Tally the lines of the records that contain the string "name", then give the total and nothing more.

Dataset entries:

+++++

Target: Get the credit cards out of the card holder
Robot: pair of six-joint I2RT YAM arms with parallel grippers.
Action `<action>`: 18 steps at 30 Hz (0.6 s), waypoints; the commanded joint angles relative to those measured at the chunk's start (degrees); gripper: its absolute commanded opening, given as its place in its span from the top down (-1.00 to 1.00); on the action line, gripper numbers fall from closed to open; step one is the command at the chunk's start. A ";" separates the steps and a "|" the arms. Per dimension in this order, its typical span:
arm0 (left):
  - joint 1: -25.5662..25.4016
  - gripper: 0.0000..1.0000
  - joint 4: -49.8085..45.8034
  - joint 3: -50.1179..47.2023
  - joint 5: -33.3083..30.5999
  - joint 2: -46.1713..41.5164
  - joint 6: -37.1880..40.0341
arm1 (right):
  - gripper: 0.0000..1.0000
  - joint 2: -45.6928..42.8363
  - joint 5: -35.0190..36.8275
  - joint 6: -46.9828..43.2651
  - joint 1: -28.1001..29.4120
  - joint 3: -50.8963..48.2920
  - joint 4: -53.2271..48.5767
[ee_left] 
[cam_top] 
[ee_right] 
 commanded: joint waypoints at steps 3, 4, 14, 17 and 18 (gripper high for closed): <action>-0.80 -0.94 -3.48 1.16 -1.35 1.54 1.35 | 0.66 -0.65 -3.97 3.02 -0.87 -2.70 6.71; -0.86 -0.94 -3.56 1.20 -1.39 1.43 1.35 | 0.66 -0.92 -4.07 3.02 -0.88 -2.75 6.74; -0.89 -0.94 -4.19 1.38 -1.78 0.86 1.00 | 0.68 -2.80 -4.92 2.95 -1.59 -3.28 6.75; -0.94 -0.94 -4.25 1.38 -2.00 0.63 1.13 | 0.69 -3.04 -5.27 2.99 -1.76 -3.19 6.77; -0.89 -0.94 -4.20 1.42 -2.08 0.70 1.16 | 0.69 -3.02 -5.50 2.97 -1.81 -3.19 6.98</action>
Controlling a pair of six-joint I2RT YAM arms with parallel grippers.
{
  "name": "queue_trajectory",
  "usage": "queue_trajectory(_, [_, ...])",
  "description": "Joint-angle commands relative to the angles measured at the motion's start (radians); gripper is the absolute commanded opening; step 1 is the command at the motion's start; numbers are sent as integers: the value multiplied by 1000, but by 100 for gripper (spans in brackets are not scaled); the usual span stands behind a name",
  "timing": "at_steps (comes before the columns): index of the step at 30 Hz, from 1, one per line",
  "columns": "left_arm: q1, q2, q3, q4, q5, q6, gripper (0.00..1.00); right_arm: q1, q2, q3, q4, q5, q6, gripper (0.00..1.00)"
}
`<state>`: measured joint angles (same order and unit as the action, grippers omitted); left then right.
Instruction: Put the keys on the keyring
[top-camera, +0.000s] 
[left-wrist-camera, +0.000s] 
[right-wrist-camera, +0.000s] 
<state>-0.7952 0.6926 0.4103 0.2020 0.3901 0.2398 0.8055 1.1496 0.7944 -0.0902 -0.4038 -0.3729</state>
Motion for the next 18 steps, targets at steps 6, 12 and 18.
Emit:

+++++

Output of the task: 2